案の定、彼は一瞬で表情を変えて片手をぶんぶん振った。気づいてくれ、と合図を送っている。まったくどうして、アイドルが公衆の面前で特定の女の名前を口にするんだ。そんな子に育てた覚えはない。おかげで、人混みの中で彼とわたしに注目が集まる。


「ねぇ、名前、あの子あんたのこと呼んでない?ていうかあの子、葵ひな」


隣にいる友人が皆まで口にする前に押さえ込んだ。ただでさえ状況は芳しくないのにこれ以上悪化させてどう責任をとってくれるのだ。


「行くよ」
「え?いいの?めっちゃこっちに手振ってるけど」


混乱している友人の手を引っ張って、彼がいる方とはべつの方角に足を向ける。いいの。そういう約束だから。躊躇いなど一切ない。わたしの足は震えることなく動いてくれた。





友人との食事を終わらせ自宅に向かう。もうすぐ到着するところで、スマホが振動した。

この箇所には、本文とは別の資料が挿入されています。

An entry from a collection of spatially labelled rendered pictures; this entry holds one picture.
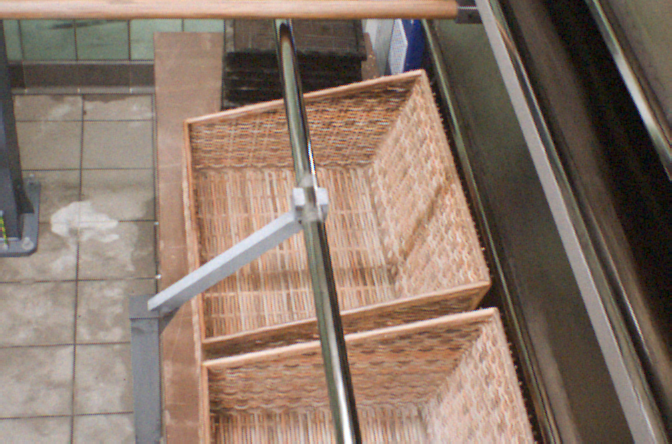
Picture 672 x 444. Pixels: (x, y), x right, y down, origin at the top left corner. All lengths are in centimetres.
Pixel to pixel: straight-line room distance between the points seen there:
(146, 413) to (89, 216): 131
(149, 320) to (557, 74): 67
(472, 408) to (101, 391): 111
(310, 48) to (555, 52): 98
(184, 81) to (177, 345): 73
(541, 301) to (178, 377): 68
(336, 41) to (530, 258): 81
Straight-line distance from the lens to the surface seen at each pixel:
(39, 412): 267
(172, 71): 257
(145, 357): 168
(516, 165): 179
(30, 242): 295
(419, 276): 207
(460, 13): 177
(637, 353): 106
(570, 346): 159
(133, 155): 320
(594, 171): 125
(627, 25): 135
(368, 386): 192
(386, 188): 226
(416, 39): 233
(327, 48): 231
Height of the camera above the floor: 222
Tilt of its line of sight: 45 degrees down
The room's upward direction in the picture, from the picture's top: 9 degrees clockwise
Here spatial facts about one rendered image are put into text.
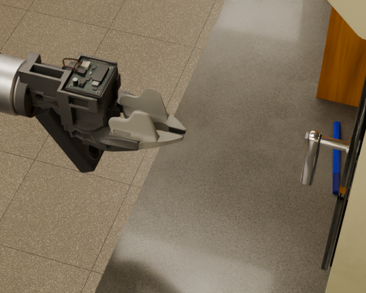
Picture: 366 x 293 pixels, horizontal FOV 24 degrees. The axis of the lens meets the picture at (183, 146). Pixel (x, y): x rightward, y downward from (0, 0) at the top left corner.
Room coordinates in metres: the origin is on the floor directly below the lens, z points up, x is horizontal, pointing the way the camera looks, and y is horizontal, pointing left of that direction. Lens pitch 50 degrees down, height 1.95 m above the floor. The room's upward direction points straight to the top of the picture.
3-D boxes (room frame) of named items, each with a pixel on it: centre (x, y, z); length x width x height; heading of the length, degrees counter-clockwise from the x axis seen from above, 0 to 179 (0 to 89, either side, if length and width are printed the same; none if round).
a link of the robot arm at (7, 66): (0.77, 0.22, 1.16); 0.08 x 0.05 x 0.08; 162
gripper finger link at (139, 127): (0.69, 0.05, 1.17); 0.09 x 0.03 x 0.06; 70
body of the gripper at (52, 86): (0.74, 0.14, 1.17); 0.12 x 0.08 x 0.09; 72
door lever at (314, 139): (0.64, -0.17, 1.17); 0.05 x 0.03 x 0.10; 72
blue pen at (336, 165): (0.83, -0.24, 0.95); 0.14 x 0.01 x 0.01; 173

ゆっくり取り出して確認すると、もう何度も目にした名前がディスプレイに表示される。ついでにいうと今日だけでもこれで5度目だ。


「はい、名字です」


埒があかないと思いスマホを耳に当てる。聞こえてきた声はいつもと同じ調子だった。


『ひなたです。名前さん、いまどこ?』


昼間のことを思い出す。久しぶりに見た彼は元気そうだった。隣にわたしがいなくても、彼なら大丈夫だ。


「帰宅して家で休んでるとこだよ」


自分でも不思議なくらいすらっと口にできた。
マンションの階段を登って、自分の家に向かう途中で足を止める。


「!?」


スマホを耳に当てたまま、わたしは固まった。


「……嘘つき。そんなに俺に会いたくないの?」


彼も耳にスマホを当てたままわたしを見つめる。同じ声が二つ重なって耳に届いた。
ゆっくりとスマホを耳から離して、彼と目を合わせたままその場に立ち尽くす。これ以上は前に進めない。


「何しに来たの。忘れ物?」


できる限り自然に、動揺を悟られないように口にする。彼の私物はもう何一つ残っていない。目についたものは全て送り返したはずだ。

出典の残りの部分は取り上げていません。